CREATE UNIQUE CLUSTERED INDEX UCX_Idx ON myTable (
    IdCol1 ASC
    ,Col2 ASC
    ,IdCol4 ASC
    ,IdCol3 ASC
    ,Col1 ASC
    ,Col6 ASC
    ) ON PS_1 (IdCol1) END

But the non-clustered index takes about 1.5 hours to create:

CREATE NONCLUSTERED INDEX IX_Idx1 ON myTable (
    IdCol1 ASC
    ,IdCol2 ASC
    ,IdCol3 ASC
    ,IdCol4 ASC
    ,Col1 ASC
    ) INCLUDE (
    Col2
    ,DateCol1
    ,Col2
    ,Col3
    ,Col4
    ,Col5
    ,Col6
    )
    WITH (SORT_IN_TEMPDB = ON) ON PS_1(IdCol1) END

I'm not seeing this behavior with SQL Server 2014 but I am with SQL Server 2016. Same amount of RAM and CPU. I've tried it with out the SORT_IN_TEMPDB = ON but it has a similar problem. I've actually been seeing this in different places in my environment and all with SQL Server 2016 (Standard Edition) installations.

3

Open Questions

  • What does the table's DD look like?
  • What order are the columns in?

Clustered Index Creation

When you create a clustered index, you are actually sorting the data in the table in the order of the clustered index you are creating.

They are not ~a copy~ of the table, they are the table, ordered by the column(s) you choose as the key. It could be one. It could be a few. It could be a GUID! But that’s for another time. A long time from now. When I’ve raised an army, in accordance with ancient prophecy.

Reference: Clustered Index key columns in Nonclustered Indexes (Brentozar.com)

Non-clustered Index Creation

The column order of the clustered index is totally different from the order of the columns in the non-clustered index, which has a direct impact on the creation of the index. The database engine has to search through your clustered index multiple times until it has all the information together in the correct order to create the non-clustered index. That is why it is taking so long to create the non-clustered index.

Then there is the overhead that a clustered index is always part of the non- clustered index.

Differences between SQL Server 2014 and SQL Server 2016

As for the difference in index creation on the various versions: Are you really comparing apples with apples and not with pears? Or to put it differently: Are the SQL Server 2014 servers running on identical hardware with the same CPU core frequency, with the same amount of RAM and identical MAX_DOP settings?

There some limitations/restrictions regarding index creation when using Standard or Enterprise Edition...

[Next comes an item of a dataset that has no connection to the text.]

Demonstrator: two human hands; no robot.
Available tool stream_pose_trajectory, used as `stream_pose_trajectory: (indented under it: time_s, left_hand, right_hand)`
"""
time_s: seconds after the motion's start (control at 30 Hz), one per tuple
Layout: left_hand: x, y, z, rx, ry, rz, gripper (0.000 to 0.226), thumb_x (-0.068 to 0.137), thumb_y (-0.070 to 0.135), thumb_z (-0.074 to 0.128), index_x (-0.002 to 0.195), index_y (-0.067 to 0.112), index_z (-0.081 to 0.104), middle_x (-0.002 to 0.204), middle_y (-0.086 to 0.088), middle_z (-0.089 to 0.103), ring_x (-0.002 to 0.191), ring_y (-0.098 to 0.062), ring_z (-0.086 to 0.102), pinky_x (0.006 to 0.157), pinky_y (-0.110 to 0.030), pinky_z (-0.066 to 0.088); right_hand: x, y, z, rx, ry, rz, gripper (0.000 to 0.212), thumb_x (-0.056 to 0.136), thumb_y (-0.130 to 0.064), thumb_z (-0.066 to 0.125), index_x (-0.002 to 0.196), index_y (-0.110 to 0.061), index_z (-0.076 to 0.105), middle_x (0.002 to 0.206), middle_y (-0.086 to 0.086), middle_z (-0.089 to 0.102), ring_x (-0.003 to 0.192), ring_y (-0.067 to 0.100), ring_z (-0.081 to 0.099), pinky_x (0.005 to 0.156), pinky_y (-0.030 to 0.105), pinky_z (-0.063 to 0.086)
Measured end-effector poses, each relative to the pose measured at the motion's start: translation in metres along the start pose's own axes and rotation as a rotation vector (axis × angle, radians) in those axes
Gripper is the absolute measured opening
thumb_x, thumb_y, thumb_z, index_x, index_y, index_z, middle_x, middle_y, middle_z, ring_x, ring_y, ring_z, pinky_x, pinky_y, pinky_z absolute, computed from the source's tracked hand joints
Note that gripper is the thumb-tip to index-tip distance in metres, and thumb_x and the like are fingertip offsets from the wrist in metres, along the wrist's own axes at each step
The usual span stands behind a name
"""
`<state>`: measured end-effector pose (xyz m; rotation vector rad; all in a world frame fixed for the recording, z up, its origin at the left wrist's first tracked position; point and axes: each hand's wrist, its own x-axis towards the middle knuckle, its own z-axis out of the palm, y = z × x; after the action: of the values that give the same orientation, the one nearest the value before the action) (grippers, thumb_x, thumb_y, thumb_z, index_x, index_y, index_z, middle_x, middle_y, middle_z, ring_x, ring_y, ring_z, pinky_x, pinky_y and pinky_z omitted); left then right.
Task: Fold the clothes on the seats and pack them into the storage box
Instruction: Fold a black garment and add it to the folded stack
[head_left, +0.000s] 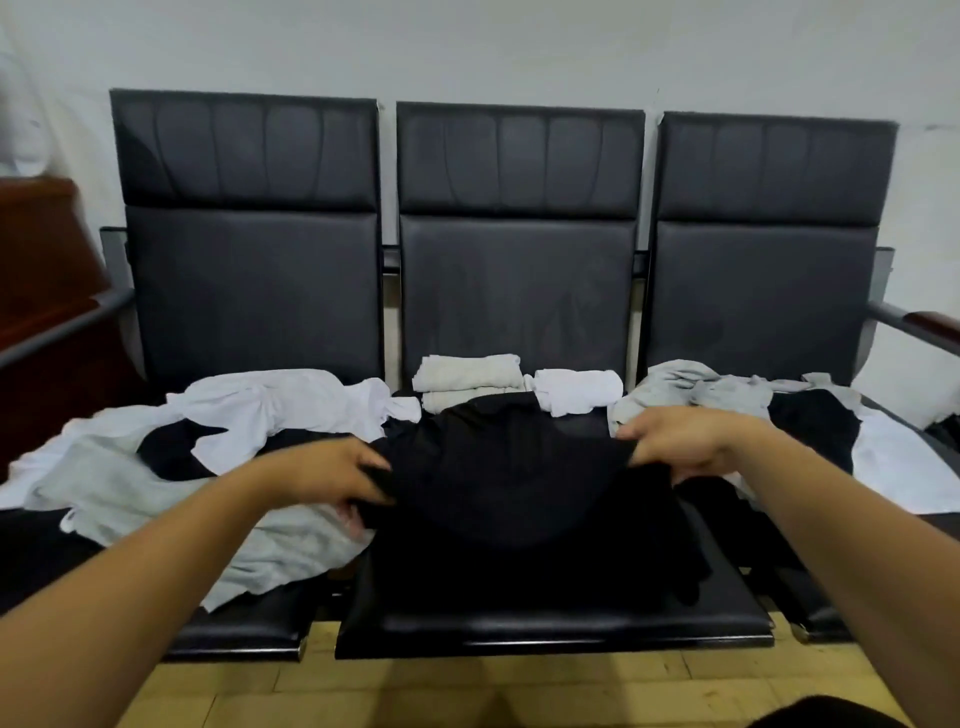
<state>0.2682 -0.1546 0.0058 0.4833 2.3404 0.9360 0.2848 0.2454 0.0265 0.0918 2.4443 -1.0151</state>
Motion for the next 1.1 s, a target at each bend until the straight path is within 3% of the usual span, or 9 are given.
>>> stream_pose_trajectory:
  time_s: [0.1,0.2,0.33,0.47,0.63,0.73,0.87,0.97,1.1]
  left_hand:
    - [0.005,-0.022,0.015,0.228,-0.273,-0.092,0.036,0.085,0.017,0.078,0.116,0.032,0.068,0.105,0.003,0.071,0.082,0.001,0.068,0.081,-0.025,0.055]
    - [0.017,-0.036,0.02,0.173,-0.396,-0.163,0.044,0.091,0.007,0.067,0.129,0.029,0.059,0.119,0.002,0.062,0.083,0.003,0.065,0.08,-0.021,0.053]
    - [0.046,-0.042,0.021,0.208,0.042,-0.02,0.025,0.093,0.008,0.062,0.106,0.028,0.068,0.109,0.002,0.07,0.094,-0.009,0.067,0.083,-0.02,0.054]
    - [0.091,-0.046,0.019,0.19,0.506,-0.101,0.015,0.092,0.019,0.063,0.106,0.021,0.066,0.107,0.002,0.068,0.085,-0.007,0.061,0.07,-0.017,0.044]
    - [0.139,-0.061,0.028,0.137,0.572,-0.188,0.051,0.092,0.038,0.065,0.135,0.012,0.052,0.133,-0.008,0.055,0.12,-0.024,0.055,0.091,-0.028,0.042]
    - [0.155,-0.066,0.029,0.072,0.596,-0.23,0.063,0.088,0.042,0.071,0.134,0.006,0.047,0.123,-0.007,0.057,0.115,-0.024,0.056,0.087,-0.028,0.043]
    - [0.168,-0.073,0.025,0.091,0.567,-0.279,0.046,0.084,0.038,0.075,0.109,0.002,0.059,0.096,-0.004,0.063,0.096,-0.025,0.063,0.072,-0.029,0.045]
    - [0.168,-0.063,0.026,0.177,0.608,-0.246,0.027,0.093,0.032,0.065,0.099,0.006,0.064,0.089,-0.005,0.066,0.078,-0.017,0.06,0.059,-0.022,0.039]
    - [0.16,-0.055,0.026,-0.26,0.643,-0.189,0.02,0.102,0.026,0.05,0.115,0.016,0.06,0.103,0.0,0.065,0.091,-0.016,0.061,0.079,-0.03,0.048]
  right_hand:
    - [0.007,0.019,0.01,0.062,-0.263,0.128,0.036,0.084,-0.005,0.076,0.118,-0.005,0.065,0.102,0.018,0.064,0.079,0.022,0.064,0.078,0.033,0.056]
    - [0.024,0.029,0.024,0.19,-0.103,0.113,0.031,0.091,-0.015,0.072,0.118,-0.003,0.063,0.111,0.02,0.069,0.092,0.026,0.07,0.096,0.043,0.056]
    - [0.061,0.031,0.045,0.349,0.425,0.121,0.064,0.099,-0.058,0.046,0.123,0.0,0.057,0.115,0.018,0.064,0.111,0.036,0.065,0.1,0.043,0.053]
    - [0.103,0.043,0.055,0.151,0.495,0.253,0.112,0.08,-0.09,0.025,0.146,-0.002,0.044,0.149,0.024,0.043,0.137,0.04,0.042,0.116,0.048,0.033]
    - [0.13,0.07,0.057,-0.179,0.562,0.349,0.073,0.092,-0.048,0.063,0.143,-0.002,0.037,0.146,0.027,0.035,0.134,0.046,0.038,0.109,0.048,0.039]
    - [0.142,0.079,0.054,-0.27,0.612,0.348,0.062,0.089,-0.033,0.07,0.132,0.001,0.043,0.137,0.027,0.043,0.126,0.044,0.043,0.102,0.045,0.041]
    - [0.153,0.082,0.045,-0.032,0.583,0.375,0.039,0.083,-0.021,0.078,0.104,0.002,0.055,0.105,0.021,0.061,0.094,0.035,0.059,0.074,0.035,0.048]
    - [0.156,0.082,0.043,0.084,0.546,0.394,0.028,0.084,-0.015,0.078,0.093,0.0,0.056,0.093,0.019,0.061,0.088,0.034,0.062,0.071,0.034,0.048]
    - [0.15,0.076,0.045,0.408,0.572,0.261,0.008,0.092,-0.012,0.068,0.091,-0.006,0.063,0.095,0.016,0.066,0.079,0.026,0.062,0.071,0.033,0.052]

Enterprise vs. Standard Edition

Parallel index operations are not available in every SQL Server edition. For more information, see Features Supported by the Editions of SQL Server 2016

[...]

  • Parallel index execution and the MAXDOP index option apply to the following Transact-SQL statements:
    • CREATE INDEX
    • ALTER INDEX REBUILD
    • DROP INDEX (This applies to clustered indexes only.)
    • ALTER TABLE ADD (index) CONSTRAINT
    • ALTER TABLE DROP (clustered index) CONSTRAINT

Reference: Configure Parallel Index Operations (Microsoft Docs)

If you then have a quick look at the features for SQL Server 2014 and 2016 then both editions limit MAXDOP for Standard Edition:

SQL Server 2014 - Editions and supported features of SQL Server 2016 - RDBMS Manageability

                            Enterprise    Standard
Parallel indexed operations     Yes          -

Reference:Features Supported by the Editions of SQL Server 2014 (Microsoft Docs)

SQL Server 2016 - Editions and supported features of SQL Server 2016 - RDBMS Manageability

                            Enterprise    Standard
Parallel indexed operations     Yes          No

Reference:Features Supported by the Editions of SQL Server 2014 (Microsoft Docs)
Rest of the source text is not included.